Wedding Woes

Free to be (religiously) me without destroying my relationships.

Dear Prudence,

I grew up in an Episcopalian family. My grandfather was a priest, my gran was an organist, my dad is a deacon, and the rest of the family sang in the choir. When I was 14, I became interested in exploring religion and theology. My dad was OK with that until I brought home a book on Wicca. He threatened to burn it if I didn’t return it immediately. I’m 33 now and pagan. I’ve been in the broom closet with my dad for years. It doesn’t bother me—except that I’m getting married next year in a pagan ceremony and I want him there. We are not asking him to be financially responsible or to participate in any way. We just want him to be there and support us as we say our vows. How do I tell my super-unsupportive dad that I’m pagan without alienating him or destroying our relationship?

—Pagan Wedding

Re: Free to be (religiously) me without destroying my relationships.

  • It's been nearly 2 decades.  Dad may not have changed his mind but you can be an adult about this. 

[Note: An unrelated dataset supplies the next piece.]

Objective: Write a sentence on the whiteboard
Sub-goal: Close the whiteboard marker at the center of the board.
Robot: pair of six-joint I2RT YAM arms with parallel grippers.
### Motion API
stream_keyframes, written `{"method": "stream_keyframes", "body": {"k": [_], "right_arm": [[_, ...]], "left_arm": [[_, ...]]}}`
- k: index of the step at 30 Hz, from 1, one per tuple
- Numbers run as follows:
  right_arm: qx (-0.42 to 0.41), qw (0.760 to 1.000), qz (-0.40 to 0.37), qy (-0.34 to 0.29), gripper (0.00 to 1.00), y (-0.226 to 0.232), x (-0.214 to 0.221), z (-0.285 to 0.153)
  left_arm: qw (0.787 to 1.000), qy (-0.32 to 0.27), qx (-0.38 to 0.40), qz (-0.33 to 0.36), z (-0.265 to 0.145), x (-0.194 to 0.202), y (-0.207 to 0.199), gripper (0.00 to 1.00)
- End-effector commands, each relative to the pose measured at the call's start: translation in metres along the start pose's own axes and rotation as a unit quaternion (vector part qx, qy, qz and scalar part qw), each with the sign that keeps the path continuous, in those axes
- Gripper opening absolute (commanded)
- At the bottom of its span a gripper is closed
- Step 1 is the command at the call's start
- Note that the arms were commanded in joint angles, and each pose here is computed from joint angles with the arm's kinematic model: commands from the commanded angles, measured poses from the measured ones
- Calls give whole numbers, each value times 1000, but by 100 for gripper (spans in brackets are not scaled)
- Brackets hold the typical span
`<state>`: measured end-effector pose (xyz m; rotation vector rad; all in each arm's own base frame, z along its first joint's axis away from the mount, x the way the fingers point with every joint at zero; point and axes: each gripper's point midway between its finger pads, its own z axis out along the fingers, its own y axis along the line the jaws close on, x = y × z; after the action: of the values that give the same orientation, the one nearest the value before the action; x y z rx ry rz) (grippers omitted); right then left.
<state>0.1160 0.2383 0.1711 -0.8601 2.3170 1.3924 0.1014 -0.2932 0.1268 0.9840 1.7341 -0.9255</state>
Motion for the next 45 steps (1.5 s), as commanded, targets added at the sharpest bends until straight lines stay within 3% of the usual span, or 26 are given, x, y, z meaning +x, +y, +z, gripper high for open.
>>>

    "Dad, I want to let you know that I'm going to be getting married in a Pagan ceremony and I'd love for you to be there.   I know this is not your faith so please let me know if you have any questions that you think I can help answer." 
  • I feel for LW. I grew up Catholic and was received into the Episcopal Church in my 30s, but I no longer identify as Christian. DW was also received into the Episcopal Church but only attends occasionally. She’s thought about converting to Reform Judaism (MIL is Jewish). My family is still mostly Catholic, and I’m hesitant to say anything about religion to them. Some might think of it as being immature; I think of it as avoiding drama.
  • banana468 said:
    It's been nearly 2 decades.  Dad may not have changed his mind but you can be an adult about this. 

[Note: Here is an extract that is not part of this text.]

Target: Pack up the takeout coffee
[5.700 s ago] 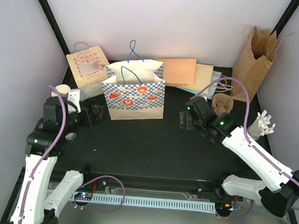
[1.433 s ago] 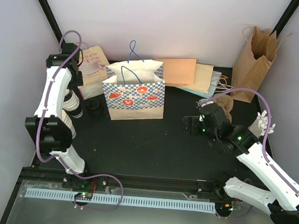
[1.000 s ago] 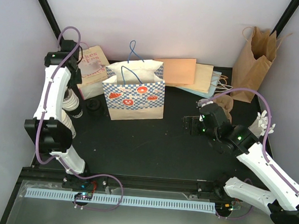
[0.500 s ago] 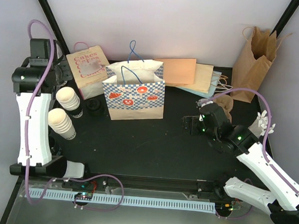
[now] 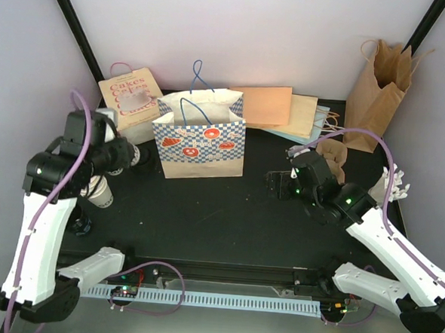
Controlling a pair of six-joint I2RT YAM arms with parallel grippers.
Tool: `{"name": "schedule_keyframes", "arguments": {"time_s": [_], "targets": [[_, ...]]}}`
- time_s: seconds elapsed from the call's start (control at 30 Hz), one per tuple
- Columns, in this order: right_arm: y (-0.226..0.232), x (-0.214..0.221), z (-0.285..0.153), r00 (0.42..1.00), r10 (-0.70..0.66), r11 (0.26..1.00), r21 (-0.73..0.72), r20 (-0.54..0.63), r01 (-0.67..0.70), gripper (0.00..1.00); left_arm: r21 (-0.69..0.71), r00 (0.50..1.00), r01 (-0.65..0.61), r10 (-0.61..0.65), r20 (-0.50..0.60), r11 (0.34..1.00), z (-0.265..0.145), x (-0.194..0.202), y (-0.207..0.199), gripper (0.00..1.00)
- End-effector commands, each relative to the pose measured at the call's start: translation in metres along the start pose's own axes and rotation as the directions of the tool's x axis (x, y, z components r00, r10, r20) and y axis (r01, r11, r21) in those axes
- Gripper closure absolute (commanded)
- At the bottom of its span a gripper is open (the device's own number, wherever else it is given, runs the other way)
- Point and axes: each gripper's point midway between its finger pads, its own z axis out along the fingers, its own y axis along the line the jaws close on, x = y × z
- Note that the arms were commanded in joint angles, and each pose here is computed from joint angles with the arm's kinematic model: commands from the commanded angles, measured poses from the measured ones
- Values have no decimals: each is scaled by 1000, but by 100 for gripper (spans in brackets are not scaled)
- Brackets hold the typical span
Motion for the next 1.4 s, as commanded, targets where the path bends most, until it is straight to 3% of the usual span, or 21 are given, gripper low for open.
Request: {"name": "schedule_keyframes", "arguments": {"time_s": [0.0, 0.17, 0.3, 0.53, 0.7, 0.97, 1.23, 1.37], "targets": [[0, 2, 6, 999, 36, 999, -5, -2, -36, 5, 135, 990, 79, -61, -128, 988, 17, 43, -27, 99], [-5, 8, 10, 998, 56, 998, 16, -12, -56, 5, 192, 965, 73, -21, -261, 979, 33, 87, -54, 99], [-9, 11, 10, 998, 66, 997, 30, -14, -65, 5, 214, 954, 35, 31, -297, 976, 33, 111, -67, 98], [-19, 18, 10, 996, 89, 994, 66, -10, -88, 5, 394, 957, -9, 122, -264, 919, 41, 142, -128, 98], [-35, 24, 11, 994, 105, 982, 157, -20, -101, 5, 406, 946, -159, 256, -197, 900, 54, 153, -175, 99], [-56, 30, 2, 992, 124, 961, 251, -13, -117, 5, 392, 861, -378, 474, -186, 839, 85, 176, -233, 99], [-71, 39, 3, 985, 166, 935, 325, -39, -144, 4, 393, 779, -437, 559, -284, 809, 110, 205, -259, 98], [-78, 44, 6, 978, 201, 923, 346, -52, -171, 4, 413, 766, -445, 576, -285, 795, 114, 218, -268, 97]]}}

    "Dad, I want to let you know that I'm going to be getting married in a Pagan ceremony and I'd love for you to be there.   I know this is not your faith so please let me know if you have any questions that you think I can help answer." 
    I like the wording but resent the “be an adult.” Christians in Western society are privileged, so coming out as anything but Christian (and maybe Jewish) is a big deal.
  • banana468 said:
    It's been nearly 2 decades.  Dad may not have changed his mind but you can be an adult about this. 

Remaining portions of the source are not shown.